Results 1 to 7 of 7

Thread: [RESOLVED] seriously wacky left() behaviour

  1. #1

    Thread Starter
    Fanatic Member
    Join Date
    Dec 2007
    Location
    West Yorkshire, UK
    Posts
    791

    Resolved [RESOLVED] seriously wacky left() behaviour

    I have a program which takes the html from a web page, removes the formatting and leaves a list of conjugations for the verb.
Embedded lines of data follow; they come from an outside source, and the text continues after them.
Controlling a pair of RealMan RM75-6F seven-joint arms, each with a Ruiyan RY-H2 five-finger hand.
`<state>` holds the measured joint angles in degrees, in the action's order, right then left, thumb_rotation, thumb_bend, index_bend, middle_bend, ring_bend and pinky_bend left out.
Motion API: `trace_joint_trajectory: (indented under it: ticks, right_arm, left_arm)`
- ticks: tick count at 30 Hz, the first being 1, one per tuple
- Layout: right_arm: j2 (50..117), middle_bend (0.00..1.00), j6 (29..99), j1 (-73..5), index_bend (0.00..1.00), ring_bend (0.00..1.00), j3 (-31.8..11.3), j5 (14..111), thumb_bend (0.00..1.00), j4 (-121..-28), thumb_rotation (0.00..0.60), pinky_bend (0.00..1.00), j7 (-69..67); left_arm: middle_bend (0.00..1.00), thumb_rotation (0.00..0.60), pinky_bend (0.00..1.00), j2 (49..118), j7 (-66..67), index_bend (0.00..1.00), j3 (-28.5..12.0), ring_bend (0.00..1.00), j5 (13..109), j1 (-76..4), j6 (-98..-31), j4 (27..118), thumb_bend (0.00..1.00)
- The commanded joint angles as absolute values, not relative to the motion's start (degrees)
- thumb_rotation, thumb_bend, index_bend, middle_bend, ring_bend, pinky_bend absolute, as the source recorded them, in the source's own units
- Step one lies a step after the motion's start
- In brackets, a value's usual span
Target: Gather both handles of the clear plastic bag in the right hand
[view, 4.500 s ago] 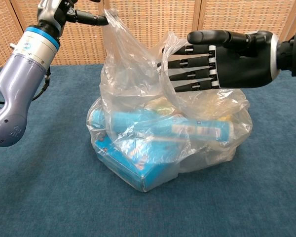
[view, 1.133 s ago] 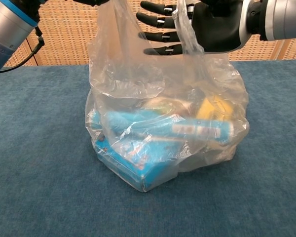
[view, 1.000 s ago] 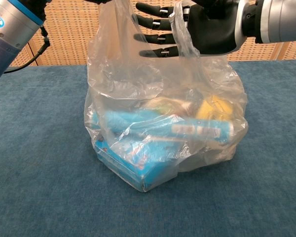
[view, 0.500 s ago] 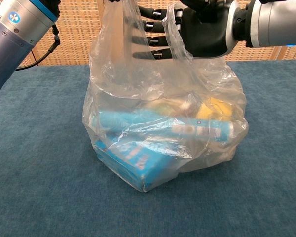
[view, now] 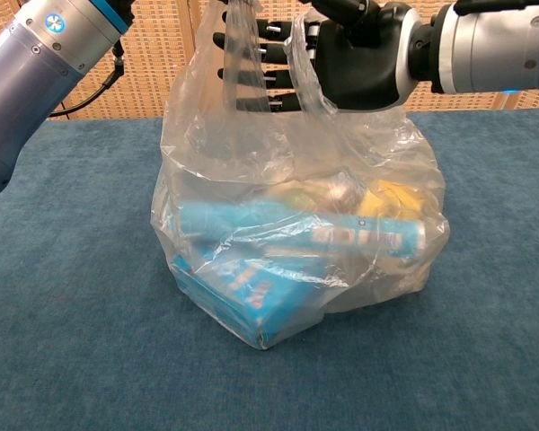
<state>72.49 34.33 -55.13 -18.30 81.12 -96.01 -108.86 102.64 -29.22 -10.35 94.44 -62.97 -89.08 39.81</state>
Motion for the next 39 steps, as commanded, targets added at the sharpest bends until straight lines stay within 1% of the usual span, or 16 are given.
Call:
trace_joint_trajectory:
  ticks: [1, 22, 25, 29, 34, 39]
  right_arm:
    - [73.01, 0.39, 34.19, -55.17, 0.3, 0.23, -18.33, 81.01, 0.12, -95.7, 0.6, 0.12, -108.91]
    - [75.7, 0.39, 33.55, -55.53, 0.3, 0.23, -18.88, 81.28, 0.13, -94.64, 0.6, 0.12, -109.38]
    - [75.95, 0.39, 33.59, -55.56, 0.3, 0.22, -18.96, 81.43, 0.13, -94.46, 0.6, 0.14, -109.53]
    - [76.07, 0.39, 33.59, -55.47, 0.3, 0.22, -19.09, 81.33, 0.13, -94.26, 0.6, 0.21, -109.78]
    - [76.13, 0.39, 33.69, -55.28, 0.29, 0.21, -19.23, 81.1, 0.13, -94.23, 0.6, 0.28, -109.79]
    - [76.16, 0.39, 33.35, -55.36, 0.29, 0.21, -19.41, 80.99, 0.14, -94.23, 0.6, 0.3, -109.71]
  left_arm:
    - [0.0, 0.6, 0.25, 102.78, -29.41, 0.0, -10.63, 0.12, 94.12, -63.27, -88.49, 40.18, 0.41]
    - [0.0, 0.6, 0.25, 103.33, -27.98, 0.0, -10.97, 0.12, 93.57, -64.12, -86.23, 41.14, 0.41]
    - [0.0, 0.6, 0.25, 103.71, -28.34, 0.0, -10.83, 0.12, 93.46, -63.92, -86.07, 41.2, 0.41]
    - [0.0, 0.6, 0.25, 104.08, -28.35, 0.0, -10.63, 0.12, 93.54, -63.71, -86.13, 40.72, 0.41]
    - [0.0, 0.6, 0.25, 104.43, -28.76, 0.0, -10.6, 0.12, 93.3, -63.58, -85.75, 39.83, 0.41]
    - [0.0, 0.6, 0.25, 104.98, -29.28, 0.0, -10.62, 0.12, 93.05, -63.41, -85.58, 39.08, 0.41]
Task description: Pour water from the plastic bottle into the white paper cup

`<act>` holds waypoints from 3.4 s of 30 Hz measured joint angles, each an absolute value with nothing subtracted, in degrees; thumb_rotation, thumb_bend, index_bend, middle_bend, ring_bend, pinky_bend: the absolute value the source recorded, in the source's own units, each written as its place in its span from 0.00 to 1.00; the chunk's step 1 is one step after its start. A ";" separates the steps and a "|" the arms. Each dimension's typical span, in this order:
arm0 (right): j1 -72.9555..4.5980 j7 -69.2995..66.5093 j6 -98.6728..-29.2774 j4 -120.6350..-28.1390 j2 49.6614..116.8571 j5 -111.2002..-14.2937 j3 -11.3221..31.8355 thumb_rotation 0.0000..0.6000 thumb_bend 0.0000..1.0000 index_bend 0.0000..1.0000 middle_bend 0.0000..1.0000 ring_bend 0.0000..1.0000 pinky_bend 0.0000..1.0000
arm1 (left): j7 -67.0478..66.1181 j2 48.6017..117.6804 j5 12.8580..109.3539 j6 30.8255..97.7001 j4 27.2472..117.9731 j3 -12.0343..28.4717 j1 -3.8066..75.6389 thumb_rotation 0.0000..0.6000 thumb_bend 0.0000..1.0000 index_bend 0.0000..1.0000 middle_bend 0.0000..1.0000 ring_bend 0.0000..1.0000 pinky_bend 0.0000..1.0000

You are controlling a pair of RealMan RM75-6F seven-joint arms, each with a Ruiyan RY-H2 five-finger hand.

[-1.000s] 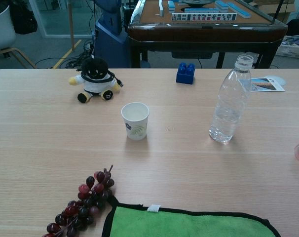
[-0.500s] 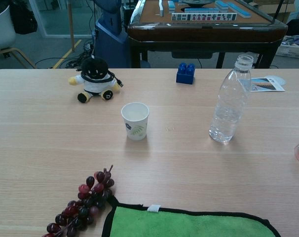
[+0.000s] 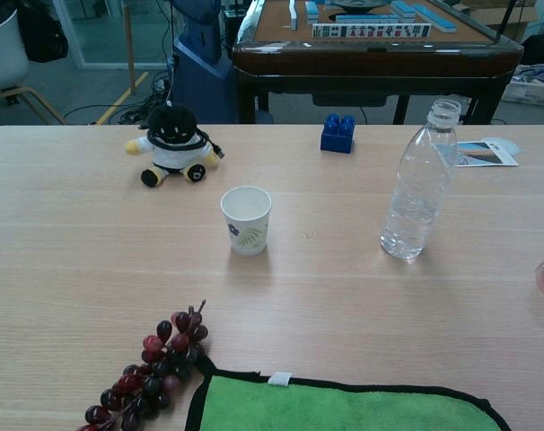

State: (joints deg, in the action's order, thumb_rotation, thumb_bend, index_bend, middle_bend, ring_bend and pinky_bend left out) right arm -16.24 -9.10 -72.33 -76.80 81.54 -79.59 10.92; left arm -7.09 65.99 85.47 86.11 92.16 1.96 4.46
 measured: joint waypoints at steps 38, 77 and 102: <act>-28.46 -31.02 -62.45 -57.45 95.40 -83.70 9.18 1.00 0.00 0.29 0.21 0.15 0.30 | -6.53 65.82 86.26 86.25 92.75 1.90 4.51 1.00 0.15 0.28 0.30 0.34 0.60; -36.05 -49.36 -58.42 -42.02 105.34 -87.22 5.24 1.00 0.00 0.29 0.32 0.19 0.32 | -5.75 65.12 86.87 86.87 93.59 1.77 4.08 1.00 0.15 0.28 0.30 0.34 0.60; -40.25 -52.08 -58.30 -32.74 113.68 -84.07 9.11 1.00 0.06 0.64 0.63 0.50 0.58 | -4.82 64.40 87.09 87.48 94.23 1.91 3.78 1.00 0.15 0.28 0.30 0.34 0.60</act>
A sample of the result is here:
    Barrer : sweep
    *present indicative
    Yo barro
    Tú barres
    Él/usted barre
    Nosotros barremos
    Vosotros barréis
    Ellos/ustedes barren
    *Imperfect:
    Yo barría
    Tú barrías
    Él/usted barría
    Nosotros barríamos
    Vostros barríais
    Ellos/ustedes barrían
    *preterite:
    Yo barrí
    Etc . . .
    etc . . .

    I entered the "*"s because I want to ignore them when I write them to the database.
    It starts off fine with the first record "barrer : sweep"
    for the second record (the first one encountered which needs to be ignored), iPos is 1, sFirst is "*" and it executes the code in CASE "*"
    so far so good.
    It also works fine for the next 6 lines that I need and adds them to the database record.
    The problem comes with "*Imperfect:"
    iPos = 3, sItem = "" and sFirst = "".
    The same happens with every line from then on which starts with "*" and iPos =3 for all of them.
    WHY 3!!!!!!
    What am I missing?
    PLEASE HELP This is driving me batty!
    Code:
    Option Explicit
    Private cn As ADODB.Connection
    Private rs As ADODB.Recordset
    Private sHTML As String
    Private sItem() As String
    Code:
    Private Sub LoadDatabase()
    Dim strConn As String
    Dim iBasePtr As Integer
    Dim iLoopCtr As Integer
    Dim sFirst As String
    Dim iPos As Integer
        Set cn = New ADODB.Connection
    '    strConn = "Provider=Microsoft.Jet.OLEDB.4.0;Data Source=C:\Users\hp\Documents\VBProgs\Get From Web\SpanishVerbs.mdb;Persist Security Info=False"
        cn.Open "Provider=Microsoft.Jet.OLEDB.4.0;Data Source=C:\Users\hp\Documents\VBProgs\Get From Web\SpanishVerbs.mdb;Persist Security Info=False"
    
        Set rs = New ADODB.Recordset
        rs.Open "verblist", cn, adOpenKeyset, adLockPessimistic, adCmdTable
        
        rs.AddNew 'adding new record
    'here we need two counts so that when we encounter a field with a * at the beginning
    'it doesn't add it to the database
    
        iBasePtr = 1
        For iLoopCtr = 0 To UBound(sItem)
            iPos = InStr(1, sItem(iLoopCtr), "*", vbTextCompare)
            If iPos > 1 Then
                sItem(iLoopCtr) = Left(sItem(iLoopCtr), iPos - 1)
            End If
            sFirst = Left(sItem(iLoopCtr), 1)
            Select Case sFirst
                Case "*"
                    iBasePtr = iBasePtr     'do nothing and DONT increase iBaseCtr
                Case Else
                    rs.Fields(iBasePtr).Value = sItem(iLoopCtr)
                    iBasePtr = iBasePtr + 1
            End Select
        Next iLoopCtr
        rs.Update 'this updates the recordset
        rs.Close
        Set rs = Nothing
        Set cn = Nothing
    End Sub

  2. #2
    VB6, XHTML & CSS hobbyist Merri's Avatar
    Join Date
    Oct 2002
    Location
    Finland
    Posts
    6,654

    Re: seriously wacky left() behaviour

    Where do you fill sItem? I see no code assigning anything to it, and the problem is very likely to be in the code that parses the HTML: there may be an extra character such as a newline that breaks your code.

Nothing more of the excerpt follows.